15. In the aforementioned admitted facts, the question that arises for determination is: (i) whether, the adoption deed is valid and enforceable in law; (ii) whether petitioner could have been terminated on mere show cause notice.

16. Act, 1956 notified on 21 December 1956 codifies the law relating to adoption and maintenance among Hindus. Adoption is regulated under Chapter II of Act, 1956.

17. Section 8 provides that a female Hindu has a right and capacity to take in adoption. Section 10 provides the persons who may be adopted and Section 11 stipulates the conditions for valid adoption. Petitioner was capable of being adopted but the adoption is not a valid adoption in view of the prohibition mandated in Section 11(i) which reads thus:

"11. Other conditions for a valid adoption. - In every adoption, the following conditions must be complied with:--

(i) if the adoption is of a son, the adoptive father or mother by whom the adoption is made must not have a Hindu son, son's son or son's son's son (whether by legitimate blood relationship or by adoption) living at the time of adoption."

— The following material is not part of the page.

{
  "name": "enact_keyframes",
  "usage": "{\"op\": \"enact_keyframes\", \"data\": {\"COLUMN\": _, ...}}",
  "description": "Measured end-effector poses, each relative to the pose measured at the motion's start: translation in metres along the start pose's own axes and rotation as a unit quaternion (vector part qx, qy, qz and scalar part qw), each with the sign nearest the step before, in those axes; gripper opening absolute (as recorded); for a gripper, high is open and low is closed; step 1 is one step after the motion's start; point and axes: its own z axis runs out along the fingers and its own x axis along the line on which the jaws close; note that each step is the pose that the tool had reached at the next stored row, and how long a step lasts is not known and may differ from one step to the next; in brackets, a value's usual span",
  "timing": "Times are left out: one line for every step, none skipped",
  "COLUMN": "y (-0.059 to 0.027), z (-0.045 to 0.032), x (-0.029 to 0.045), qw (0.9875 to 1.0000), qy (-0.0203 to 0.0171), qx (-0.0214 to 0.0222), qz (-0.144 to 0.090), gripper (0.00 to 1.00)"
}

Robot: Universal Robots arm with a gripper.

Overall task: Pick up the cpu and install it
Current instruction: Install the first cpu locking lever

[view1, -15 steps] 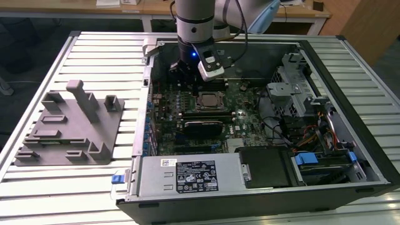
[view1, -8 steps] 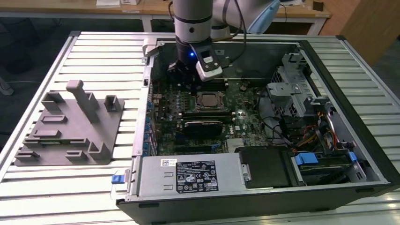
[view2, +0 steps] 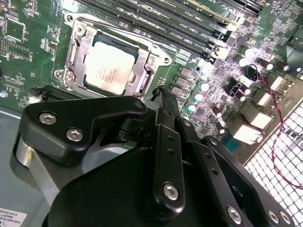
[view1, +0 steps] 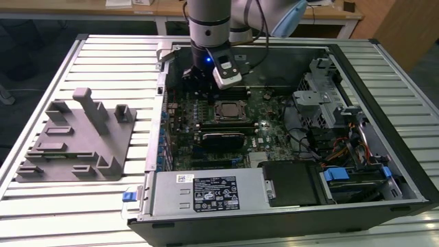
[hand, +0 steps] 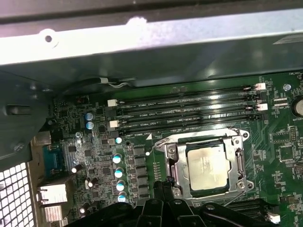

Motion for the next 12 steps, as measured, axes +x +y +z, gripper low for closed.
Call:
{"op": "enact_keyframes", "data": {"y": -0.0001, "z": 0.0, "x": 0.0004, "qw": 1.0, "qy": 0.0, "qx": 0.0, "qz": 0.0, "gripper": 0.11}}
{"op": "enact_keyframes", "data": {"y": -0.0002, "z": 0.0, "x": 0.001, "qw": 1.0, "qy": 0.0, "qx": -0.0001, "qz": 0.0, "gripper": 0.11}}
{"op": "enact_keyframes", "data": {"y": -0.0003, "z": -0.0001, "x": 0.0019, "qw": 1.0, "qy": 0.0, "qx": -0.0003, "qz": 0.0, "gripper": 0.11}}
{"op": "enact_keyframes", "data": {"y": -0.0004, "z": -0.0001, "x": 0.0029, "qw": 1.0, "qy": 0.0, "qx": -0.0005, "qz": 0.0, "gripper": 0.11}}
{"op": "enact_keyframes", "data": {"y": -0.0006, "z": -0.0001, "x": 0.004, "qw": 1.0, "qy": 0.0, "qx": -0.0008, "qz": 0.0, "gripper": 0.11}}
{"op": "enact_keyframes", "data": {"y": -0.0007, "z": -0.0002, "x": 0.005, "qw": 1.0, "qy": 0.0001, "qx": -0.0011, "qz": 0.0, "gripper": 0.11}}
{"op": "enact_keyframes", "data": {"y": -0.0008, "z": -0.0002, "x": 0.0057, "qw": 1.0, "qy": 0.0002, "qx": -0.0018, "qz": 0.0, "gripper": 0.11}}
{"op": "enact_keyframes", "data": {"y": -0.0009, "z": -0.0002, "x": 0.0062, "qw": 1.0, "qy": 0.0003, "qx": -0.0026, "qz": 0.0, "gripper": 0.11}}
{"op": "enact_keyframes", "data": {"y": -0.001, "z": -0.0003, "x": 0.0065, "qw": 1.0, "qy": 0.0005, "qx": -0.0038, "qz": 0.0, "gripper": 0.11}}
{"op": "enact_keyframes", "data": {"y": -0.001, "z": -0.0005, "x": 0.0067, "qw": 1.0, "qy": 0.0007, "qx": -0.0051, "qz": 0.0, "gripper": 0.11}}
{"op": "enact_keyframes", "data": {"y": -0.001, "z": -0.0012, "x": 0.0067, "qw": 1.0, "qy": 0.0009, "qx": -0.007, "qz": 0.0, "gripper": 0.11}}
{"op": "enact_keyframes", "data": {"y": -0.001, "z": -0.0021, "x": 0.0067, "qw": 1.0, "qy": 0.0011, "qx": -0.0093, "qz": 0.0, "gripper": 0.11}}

18. In the admitted facts, inter se parties, it is not in dispute that petitioner is the son's son of the adoptive mother. In the circumstances, the adoption itself was not a valid adoption in law.

19. That apart Section 16 of Act, 1956 provides presumption as to a registered document relating to adoption. Sub-clause (2) came to be inserted by State amendment i.e. Uttar Pradesh Civil Law (Reform and Amendment) Act, 19767 mandating that no Court shall accept any evidence in proof of adoption, except a document recording an adoption, duly registered under any law for the time being in force. Sub-clause (2) of Section 16 reads thus:

"16(2):- In case of an adoption made on or after the 1st day of January, 1977 no court in Uttar Pradesh shall accept any evidence in proof of the giving and taking of the child in adoption, except a document recording an adoption, made and signed by the person giving and the person taking the child in adoption, and registered under any law for the time being in force:

Provided that secondary evidence of such document shall be admissible in the circumstances and the manner laid down in the Indian Evidence Act, 1872."

20. The deed recording adoption of the petitioner is subsequent to 1 January 1977, consequently, the deed was required to be compulsorily registered in the State of Uttar Pradesh.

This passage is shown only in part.